Poco después de que se anunciara el fin de la entidad, los empleados comenzaron a moverse para lograr un aterrizaje en otros organismos públicos. La controversia era previsible: desde su creación, el SAREB tenía fecha de caducidad y sus trabajadores lo sabían. Sin embargo, la promesa política de que no costaría ni un euro al contribuyente choca ahora con las indemnizaciones y posibles recolocaciones que se negocian en los tribunales.
Una herencia tóxica para las arcas públicas
El debate sobre el coste real del SAREB resurge con fuerza. Cuando se creó en 2012, se aseguró que sería autosuficiente y que no requeriría dinero público. Pero la realidad ha sido tozuda: los activos inmobiliarios se han vendido con lentitud y pérdidas. Ahora, con el cierre, los 274 empleados reclaman ser absorbidos por la Administración, lo que ha desatado las críticas de quienes ven en ello un nuevo chiringuito.
Algunos sostienen que estos trabajadores fueron contratados para una tarea temporal y que deben asumir las consecuencias. Otros señalan que, si el Estado mantiene un banco malo durante una década, es lógico que sus empleados no acaben en la calle sin más. La justicia tendrá la última palabra, pero el contribuyente ya teme que la factura final sea más salada de lo prometido.

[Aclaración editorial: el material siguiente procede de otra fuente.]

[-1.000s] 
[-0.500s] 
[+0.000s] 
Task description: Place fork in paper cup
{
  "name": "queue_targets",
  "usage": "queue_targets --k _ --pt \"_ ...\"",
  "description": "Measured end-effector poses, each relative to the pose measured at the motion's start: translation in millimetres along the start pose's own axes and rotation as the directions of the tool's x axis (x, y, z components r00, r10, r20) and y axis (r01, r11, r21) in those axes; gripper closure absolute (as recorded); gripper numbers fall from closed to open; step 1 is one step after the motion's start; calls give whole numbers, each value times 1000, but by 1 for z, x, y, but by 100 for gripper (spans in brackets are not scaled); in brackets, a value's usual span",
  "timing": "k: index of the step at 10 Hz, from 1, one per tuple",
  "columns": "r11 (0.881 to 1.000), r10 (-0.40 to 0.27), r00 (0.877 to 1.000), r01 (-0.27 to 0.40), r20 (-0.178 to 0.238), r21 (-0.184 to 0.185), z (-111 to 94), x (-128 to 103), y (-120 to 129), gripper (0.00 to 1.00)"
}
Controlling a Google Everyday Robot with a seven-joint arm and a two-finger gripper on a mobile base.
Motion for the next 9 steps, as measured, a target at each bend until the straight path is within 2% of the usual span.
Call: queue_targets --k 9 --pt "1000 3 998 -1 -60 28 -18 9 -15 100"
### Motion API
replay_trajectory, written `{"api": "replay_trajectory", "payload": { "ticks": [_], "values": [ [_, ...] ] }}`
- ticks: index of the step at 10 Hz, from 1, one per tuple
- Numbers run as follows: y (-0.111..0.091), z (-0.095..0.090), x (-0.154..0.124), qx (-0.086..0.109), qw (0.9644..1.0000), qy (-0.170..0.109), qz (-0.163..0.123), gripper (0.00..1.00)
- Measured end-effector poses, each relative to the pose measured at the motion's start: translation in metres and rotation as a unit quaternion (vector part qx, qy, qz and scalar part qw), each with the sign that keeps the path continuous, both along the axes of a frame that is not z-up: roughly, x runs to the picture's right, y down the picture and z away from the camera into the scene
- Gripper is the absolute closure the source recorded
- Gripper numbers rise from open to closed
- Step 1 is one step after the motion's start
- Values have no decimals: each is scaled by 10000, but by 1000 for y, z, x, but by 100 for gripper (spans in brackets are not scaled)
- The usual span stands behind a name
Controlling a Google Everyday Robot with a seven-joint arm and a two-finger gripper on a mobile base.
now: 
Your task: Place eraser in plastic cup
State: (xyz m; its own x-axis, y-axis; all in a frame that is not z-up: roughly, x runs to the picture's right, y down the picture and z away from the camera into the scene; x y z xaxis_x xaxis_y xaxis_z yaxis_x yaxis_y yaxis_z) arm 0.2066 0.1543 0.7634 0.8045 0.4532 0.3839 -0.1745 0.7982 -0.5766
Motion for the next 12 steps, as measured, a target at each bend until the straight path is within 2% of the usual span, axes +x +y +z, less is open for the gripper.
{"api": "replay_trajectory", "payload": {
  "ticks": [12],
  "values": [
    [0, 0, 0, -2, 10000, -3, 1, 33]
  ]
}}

El dilema de los activos: ¿y ahora qué?
Mientras los trabajadores negocian su futuro, el verdadero problema sigue siendo el inmenso stock de inmuebles y créditos morosos que aún posee el SAREB. Con la liquidación, esos activos deberán ser traspasados a otra entidad, lo que ha llevado a plantear incluso la creación de un nuevo banco malo para gestionarlos. Una ironía que no escapa a nadie: cerrar el SAREB para abrir otro.
De fondo, la pregunta que nunca se responde del todo: ¿cuánto le ha costado realmente al contribuyente la limpieza del sistema financiero español? Las cifras oficiales maquillan los números, pero los datos apuntan a que el desembolso final será muy superior al previsto. Y los 274 trabajadores son solo la punta del iceberg de un legado que sigue pesando.